We recruited 1,052 individuals—representative of the U.S. population across age, gender, race, region, education, and political ideology—to participate in two-hour qualitative interviews. These in-depth interviews, which included both pre-specified questions and adaptive follow-up questions, are a foundational social science method that has been successfully used by researchers to predict life outcomes beyond what could be learned from traditional surveys and demographic instruments. We also developed an AI interviewer to ask participants the questions based on a semi-structured interview protocol from the American Voices Project—which ranged from life stories to people’s views on current social issues.
Then, we built the generative agents based on participants’ full interview transcripts and an LLM. When a generative agent was queried, the full transcript was injected into the model prompt, which instructed the model to imitate the relevant individual when responding to questions, including forced-choice prompts, surveys, and multi-stage interactional settings.

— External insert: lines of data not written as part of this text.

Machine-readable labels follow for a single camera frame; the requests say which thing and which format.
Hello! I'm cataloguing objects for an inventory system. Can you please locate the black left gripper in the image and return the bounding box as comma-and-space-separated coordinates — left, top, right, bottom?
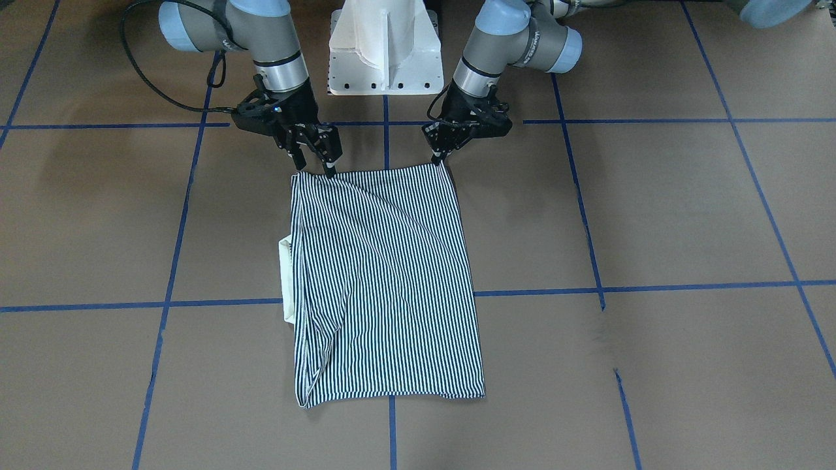
421, 82, 498, 165

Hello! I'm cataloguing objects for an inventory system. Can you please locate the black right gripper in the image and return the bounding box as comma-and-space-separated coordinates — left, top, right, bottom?
253, 82, 343, 178

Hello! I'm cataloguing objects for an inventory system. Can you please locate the navy white striped polo shirt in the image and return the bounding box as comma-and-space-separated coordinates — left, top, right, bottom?
283, 163, 485, 409

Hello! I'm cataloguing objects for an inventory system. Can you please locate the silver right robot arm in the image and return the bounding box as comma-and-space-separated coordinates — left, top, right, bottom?
158, 1, 342, 178

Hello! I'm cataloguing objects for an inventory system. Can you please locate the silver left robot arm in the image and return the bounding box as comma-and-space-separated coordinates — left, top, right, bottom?
451, 1, 834, 191

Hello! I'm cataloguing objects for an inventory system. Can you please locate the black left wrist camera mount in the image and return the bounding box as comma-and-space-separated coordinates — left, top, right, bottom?
470, 98, 513, 139

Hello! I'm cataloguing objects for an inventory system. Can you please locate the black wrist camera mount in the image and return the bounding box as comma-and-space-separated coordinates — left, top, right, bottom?
470, 98, 513, 139
232, 90, 285, 137

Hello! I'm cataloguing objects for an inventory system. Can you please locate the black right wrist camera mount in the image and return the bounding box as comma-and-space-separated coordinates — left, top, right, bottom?
232, 90, 285, 137

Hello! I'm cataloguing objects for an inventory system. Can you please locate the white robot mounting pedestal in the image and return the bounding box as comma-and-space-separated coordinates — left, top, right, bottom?
327, 1, 445, 96

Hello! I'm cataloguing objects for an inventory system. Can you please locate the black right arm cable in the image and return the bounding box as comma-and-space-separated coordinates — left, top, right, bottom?
120, 0, 239, 113

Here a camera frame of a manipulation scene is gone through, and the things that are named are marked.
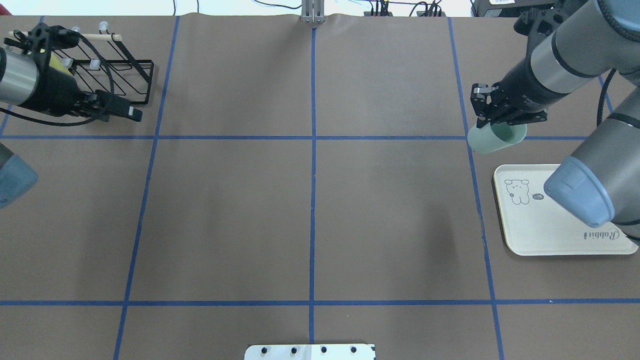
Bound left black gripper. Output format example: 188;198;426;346
20;66;143;123

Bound pale green cup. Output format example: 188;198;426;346
466;122;528;154

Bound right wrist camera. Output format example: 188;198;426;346
513;6;572;38

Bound cream rabbit tray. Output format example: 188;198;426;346
493;164;638;256

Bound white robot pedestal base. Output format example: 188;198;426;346
243;343;377;360

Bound yellow cup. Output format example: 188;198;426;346
49;54;74;77

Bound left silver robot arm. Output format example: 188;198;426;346
0;48;143;208

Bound black wire cup rack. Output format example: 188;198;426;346
3;33;155;107

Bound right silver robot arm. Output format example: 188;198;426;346
467;0;640;237

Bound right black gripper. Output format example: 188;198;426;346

Once the generative agents were in place, we evaluated them on their ability to predict participants’ responses to common social science surveys and experiments, which the participants completed after their in-depth interviews. We tested on the core module of the General Social Survey (widely used to assess survey respondents’ demographic backgrounds, behaviors, attitudes, and beliefs); the 44-item Big Five Inventory (designed to assess an individual’s personality); five well-known behavioral economic games (the dictator game, first and second player trust games, public goods game, and prisoner’s dilemma); and five social science experiments with control and treatment conditions. For the General Social Survey (which has categorical responses), we measured accuracy and correlation based on whether the agent selects the same survey response as the person. For the Big Five Inventory and the economic games (which have continuous responses), we assessed accuracy and correlation using mean absolute error.